Huairou: Whose Vulnerability Counts? Grassroots African and Central American Women Leaders Call for Development Investments to Support their Community Efforts to Fight AIDS

For at least 10 years grassroots women, particularly in Africa, have struggled to get the world to understand AIDS as a development issue – which is how they experience it every day – to have their lived realities inform global policy on AIDS, and to get their contributions to fighting AIDS in their communities recognized local to global.

September 03, 2008

"The International AIDS Conference, which closed on August 8, was largely focused on scientific research (particularly anti-retroviral treatment), so-called vulnerable groups (including transgender people, men who have sex with men, commercial sex workers and injecting drug users), and calls for top-down health system reform by high-level players such as the Clinton and Gates Foundations. Amid these themes, the Huairou Commission and its partners focused on the realities of HIV and AIDS as a development issue, as it affects the lives of those who are most affected by the disease – grassroots women living and working in their own poor communities, caring for the infected and affected on a daily basis.

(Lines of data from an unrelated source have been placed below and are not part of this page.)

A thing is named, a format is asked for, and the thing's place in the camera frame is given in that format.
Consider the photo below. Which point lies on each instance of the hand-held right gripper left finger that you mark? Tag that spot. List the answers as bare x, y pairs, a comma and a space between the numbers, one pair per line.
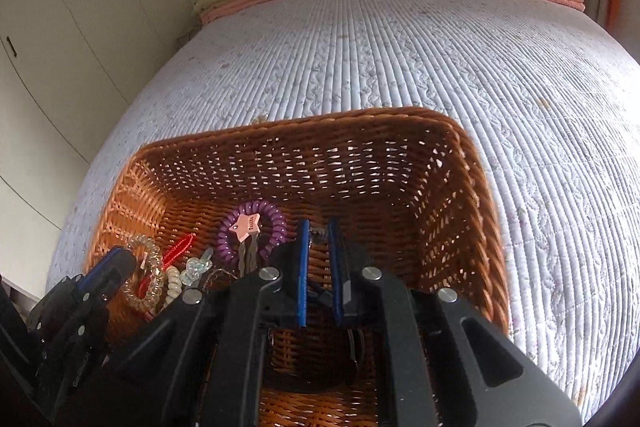
303, 272

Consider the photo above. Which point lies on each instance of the light blue hair clip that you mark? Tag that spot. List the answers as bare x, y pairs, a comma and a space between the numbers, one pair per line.
192, 272

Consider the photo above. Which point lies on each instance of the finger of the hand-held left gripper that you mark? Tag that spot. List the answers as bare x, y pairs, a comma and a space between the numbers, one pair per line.
112, 264

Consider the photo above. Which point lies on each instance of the white wardrobe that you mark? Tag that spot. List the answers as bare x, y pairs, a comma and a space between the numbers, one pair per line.
75, 7

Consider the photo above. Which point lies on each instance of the pink star hair clip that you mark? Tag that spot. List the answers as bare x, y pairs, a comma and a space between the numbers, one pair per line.
246, 225

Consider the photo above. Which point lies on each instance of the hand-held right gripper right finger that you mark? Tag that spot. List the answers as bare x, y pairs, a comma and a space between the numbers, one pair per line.
336, 272

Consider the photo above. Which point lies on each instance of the brown wicker basket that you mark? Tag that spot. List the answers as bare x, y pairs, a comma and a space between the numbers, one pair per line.
350, 157

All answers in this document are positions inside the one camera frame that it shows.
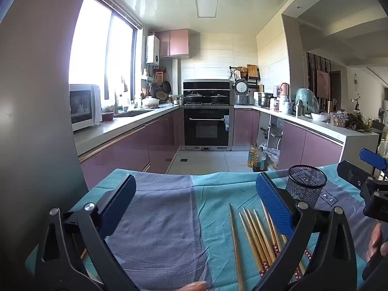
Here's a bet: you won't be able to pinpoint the ceiling light panel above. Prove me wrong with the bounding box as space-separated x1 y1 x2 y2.
195 0 219 19

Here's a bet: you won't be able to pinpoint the grey rice cooker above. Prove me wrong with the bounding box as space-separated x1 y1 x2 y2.
234 79 251 105

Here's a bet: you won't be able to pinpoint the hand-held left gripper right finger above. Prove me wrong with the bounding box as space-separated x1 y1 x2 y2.
255 172 358 291

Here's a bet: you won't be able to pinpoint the hanging pans and utensils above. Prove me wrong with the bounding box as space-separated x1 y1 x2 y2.
141 67 173 102

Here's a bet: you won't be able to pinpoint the person's right hand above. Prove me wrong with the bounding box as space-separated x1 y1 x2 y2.
366 220 388 263

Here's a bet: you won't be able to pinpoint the person's left hand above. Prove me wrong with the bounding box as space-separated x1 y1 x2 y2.
179 280 207 291

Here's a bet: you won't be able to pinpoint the black integrated stove hood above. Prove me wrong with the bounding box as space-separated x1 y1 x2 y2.
183 79 234 106

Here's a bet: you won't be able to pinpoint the black built-in oven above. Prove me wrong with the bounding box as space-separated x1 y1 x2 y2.
183 107 234 147

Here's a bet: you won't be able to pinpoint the kitchen window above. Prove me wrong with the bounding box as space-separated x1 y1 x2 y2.
68 0 143 110

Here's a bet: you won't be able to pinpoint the clear plastic bag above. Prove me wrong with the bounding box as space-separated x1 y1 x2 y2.
262 147 281 166

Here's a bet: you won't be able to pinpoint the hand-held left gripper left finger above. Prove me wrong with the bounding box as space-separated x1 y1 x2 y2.
35 174 137 291

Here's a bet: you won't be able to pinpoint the kitchen sink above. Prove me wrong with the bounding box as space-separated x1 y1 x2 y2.
113 109 155 118

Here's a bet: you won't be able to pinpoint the white microwave oven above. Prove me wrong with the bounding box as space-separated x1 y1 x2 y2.
69 84 103 132

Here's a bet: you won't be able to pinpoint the pink wall cabinet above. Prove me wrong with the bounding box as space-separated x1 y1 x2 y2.
154 29 191 59

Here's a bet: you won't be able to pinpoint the leafy green plant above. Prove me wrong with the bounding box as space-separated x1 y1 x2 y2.
346 113 373 132

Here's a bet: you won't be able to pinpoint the black mesh utensil holder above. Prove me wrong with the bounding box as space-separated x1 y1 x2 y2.
286 165 328 207

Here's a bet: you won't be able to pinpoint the yellow cooking oil bottle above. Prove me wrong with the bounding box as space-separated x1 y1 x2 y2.
247 143 259 168

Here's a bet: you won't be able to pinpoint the pink peninsula base cabinet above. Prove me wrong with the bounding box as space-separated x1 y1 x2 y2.
233 106 379 172

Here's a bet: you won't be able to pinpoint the dark cooking oil bottle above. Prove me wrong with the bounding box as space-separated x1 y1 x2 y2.
252 147 267 172

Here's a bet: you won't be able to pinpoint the green mesh food cover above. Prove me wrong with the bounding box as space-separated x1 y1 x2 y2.
295 88 319 114

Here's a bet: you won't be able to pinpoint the teal and grey tablecloth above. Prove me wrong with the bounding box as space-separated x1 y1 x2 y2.
26 164 379 291

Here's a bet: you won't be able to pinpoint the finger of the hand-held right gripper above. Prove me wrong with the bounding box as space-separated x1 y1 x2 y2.
359 148 388 178
336 160 369 193

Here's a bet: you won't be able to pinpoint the white water heater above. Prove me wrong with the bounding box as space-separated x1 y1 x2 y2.
146 35 160 65

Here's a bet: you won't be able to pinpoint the clear egg box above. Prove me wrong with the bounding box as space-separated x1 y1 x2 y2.
330 113 348 127

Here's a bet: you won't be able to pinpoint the long pink base cabinet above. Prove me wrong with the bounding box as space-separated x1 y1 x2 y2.
77 106 184 185

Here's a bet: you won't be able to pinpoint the wall painting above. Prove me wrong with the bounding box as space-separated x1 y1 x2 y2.
317 69 331 100

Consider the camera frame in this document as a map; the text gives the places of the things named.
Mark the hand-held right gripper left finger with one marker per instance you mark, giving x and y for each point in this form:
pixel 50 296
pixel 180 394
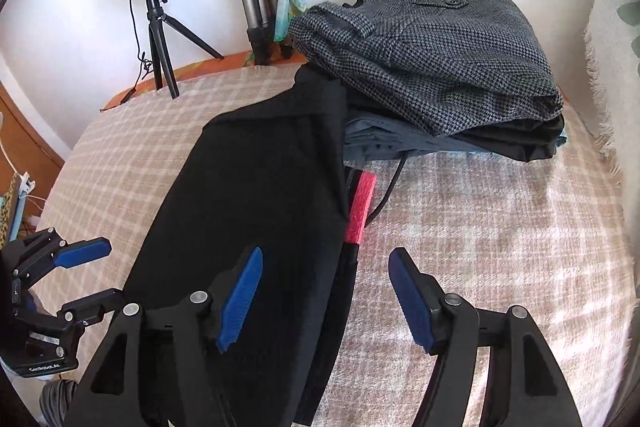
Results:
pixel 240 302

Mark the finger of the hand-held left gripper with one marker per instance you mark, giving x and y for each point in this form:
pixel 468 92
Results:
pixel 90 304
pixel 85 252

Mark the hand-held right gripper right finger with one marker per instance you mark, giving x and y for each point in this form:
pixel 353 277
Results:
pixel 410 297

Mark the black pants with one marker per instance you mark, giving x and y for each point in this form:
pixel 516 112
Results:
pixel 260 187
pixel 515 142

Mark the folded black pants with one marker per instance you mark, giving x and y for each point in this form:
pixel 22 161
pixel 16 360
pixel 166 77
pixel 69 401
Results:
pixel 515 142

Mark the folded grey tweed pants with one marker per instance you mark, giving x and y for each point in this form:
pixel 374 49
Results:
pixel 450 57

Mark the leopard print cushion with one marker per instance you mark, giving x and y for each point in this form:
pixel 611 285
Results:
pixel 4 222

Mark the beige checked bed blanket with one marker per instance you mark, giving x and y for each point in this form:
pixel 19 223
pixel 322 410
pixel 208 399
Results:
pixel 475 217

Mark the dark folded garments stack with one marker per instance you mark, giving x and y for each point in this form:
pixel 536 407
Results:
pixel 370 137

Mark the small black tripod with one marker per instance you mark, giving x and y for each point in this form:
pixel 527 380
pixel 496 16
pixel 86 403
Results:
pixel 160 42

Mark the green white patterned cushion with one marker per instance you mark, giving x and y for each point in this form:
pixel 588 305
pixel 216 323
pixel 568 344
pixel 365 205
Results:
pixel 615 57

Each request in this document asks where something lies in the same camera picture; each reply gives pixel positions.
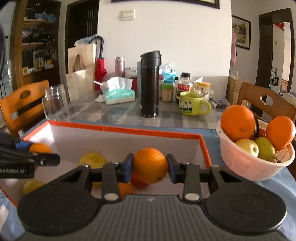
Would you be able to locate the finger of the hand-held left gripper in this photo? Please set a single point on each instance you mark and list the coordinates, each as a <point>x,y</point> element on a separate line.
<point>34,158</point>
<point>22,145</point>

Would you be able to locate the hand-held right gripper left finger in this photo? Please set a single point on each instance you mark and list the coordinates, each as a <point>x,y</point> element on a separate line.
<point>128,167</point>

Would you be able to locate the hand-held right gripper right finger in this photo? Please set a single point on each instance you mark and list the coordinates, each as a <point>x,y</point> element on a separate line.
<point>171,168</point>

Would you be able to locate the small red fruit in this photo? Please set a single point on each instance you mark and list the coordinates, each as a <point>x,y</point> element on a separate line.
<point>138,182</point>

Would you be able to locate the orange cardboard box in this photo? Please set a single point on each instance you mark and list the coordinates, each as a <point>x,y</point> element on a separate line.
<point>115,141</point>

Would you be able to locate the yellow lemon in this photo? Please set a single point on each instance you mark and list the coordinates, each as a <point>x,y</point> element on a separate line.
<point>32,187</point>
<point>92,160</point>

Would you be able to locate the wooden chair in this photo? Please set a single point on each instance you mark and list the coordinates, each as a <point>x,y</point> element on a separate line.
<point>261,102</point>
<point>23,104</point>

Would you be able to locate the clear glass jar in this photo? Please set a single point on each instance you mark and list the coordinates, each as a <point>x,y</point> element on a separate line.
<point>55,102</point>

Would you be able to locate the green panda mug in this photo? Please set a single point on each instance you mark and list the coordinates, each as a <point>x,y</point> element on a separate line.
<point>190,104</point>

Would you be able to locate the teal tissue box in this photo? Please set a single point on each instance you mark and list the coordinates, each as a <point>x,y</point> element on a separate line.
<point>119,95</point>

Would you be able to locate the small jar green lid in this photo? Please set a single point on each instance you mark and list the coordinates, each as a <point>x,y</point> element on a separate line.
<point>167,92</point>

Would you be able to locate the white plastic basket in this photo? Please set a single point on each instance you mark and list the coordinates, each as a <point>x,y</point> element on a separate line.
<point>249,166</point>

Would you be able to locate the brown jar with label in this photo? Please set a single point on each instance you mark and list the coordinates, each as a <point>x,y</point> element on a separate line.
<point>184,89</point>

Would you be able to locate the small black case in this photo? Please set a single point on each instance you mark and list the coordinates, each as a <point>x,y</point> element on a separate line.
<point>219,103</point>

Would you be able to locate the large orange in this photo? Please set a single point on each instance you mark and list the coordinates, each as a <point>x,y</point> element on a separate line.
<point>281,132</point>
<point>238,122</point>

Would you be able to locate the small beige paper bag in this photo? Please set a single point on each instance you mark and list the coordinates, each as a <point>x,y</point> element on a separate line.
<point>79,84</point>

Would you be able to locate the black thermos flask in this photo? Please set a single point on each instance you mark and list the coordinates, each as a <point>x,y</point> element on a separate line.
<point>150,85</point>

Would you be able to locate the white and yellow cup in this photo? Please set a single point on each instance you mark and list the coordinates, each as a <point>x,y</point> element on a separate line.
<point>203,87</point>

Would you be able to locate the white spoon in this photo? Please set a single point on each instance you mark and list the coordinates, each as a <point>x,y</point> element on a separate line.
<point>100,84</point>

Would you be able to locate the teal lidded container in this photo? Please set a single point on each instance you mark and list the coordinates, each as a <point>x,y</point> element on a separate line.
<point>168,77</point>

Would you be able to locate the green apples in bowl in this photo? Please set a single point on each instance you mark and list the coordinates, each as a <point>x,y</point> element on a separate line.
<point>266,148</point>

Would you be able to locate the wooden bookshelf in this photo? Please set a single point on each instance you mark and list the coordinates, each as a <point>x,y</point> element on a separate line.
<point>34,46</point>

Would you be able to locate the pink bottle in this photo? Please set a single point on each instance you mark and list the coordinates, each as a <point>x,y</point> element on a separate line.
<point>119,67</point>

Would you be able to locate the red umbrella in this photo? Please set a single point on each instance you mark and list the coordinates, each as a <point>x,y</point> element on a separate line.
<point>100,67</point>

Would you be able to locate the brown paper bag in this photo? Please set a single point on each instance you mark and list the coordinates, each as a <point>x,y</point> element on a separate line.
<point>237,87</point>

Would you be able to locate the blue star tablecloth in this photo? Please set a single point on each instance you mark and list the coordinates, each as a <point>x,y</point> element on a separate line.
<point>277,187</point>

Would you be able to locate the pink hanging clothes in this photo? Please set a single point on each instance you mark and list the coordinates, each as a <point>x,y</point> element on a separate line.
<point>233,49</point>

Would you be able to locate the black hanging bag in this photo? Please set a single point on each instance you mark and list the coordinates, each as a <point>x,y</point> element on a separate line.
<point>275,80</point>

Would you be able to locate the small framed painting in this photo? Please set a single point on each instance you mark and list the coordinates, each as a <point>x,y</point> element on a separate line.
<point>241,32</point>

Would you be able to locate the large framed food painting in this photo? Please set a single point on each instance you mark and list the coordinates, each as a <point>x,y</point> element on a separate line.
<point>161,2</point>

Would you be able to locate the red door ornament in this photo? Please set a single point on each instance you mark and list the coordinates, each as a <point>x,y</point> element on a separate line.
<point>279,26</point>

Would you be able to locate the white wall switch panel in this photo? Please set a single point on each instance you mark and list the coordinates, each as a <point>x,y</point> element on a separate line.
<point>126,15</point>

Within a conference bringing together 25,000 people from around the world, the Huairou Commission strategically worked with its partners, in particular the Stephen Lewis Foundation and CORDAID, to ensure that the issues and priorities of grassroots women were voiced within the Conference, and to ensure that like-minded partners and organizations were able to come together to discuss these issues and forge plans for a way forward to ensure that they would remain on the global agenda.

For at least 10 years grassroots women, particularly in Africa, have struggled to get the world to understand AIDS as a development issue – which is how they experience it every day – to have their lived realities inform global policy on AIDS, and to get their contributions to fighting AIDS in their communities recognized local to global. We were therefore shocked to find an overwhelming focus by influential multi and bilateral agencies on human rights (de-linked from a sustainable development perspective) as the framework for AIDS interventions, and a centering of the voices of minority vulnerable groups, removed from the context of poor communities in which these groups often live.

We sought to use this Conference to bring together partners who have supported the work of home-based caregivers and other grassroots women who have organized and built networks in response to the pandemic, and to ensure our focus remained clearly on the needs and priorities of these grassroots women leaders. We did this through two strategic events – a strategy session on home-based care, and a reception for grassroots women and girls and their partners.

On Wednesday, August 6, the Huairou Commission hosted “Beyond Unpaid Caregiving: Strategic Partnering to Support and Sustain Grassroots Women’s Groups’ Home-Based Care Work (in the Context of HIV),” an invitation only event co-organized with GROOTS International, CORDAID and UNDP with support from the UNDP-Japan Partnership Fund (WID/GAD). The session brought together home-based caregivers with partners from foundations (CORDAID, Stephen Lewis Foundation, AJWS, the African Women’s Development Fund), multi- and bilateral agencies (the World Bank AIDS Campaign Team for Africa, the Japanese Ministry of Foreign Affairs), UNDP and UNIFEM representatives, and NGOs (AIDS Free World, HelpAge International, VSO, Health Gap AWOMI). Our broad goal for the session was to explore how we can partner and what plans we can make to raise the visibility of home-based caregivers, support them to organize for impact and to leverage social, political and institutional recognition for home-based caregivers.

The session was facilitated on behalf of the Huairou Commission by Sandy Schilen, Global Facilitator of GROOTS International, and Esther Mwaura-Muiru, National Coordinator of GROOTS Kenya. They opened the session by describing the development of our home-based care work within GROOTS International and the Huairou Commission, and particularly on the growth of the Home-Based Care Alliance since the idea was spawned in 2003 at ICASA in Nairobi and the role of partners in the development of the Alliance.

Although our AIDS Campaign and the home-based care work that forms the core of that Campaign has been focused thus far on Africa, this workshop reflected our new support for affected groups in the Garifuna and Mayan areas of the Honduran Gulf to organize and link to their African sisters. We heard from Julia Dolmo and Ana Bonillo of Nuevo Amanacer, Honduras, Mary Ganiza of the Episcopal Council of Malawi, Mercy Ilusa and Violet Shivutse of GROOTS Kenya, Florence Enyogu of UCOBAC and Limota Goroso-Giwa of the International Women’s Communication Center. All of these women have been involved in creating holistic, comprehensive, women and community-led home-based care programs. They discussed their challenges, stemming from the fact that grassroots women are bearing the major burden of HIV and AIDS through their care work; how they have been able to organize for impact (including consolidation of caregivers’ voices, greater ability to access resources, linking in peer networks to share capacities and trainings) and building partnerships and their own advocacy and negotiation capacities to hold both government and civil society accountable to the needs of communities. They also discussed the continued need to win formal, institutional support for women’s work in these countries and to expand this kind of representational organizing in diverse and challenging parts of West and Southern Africa."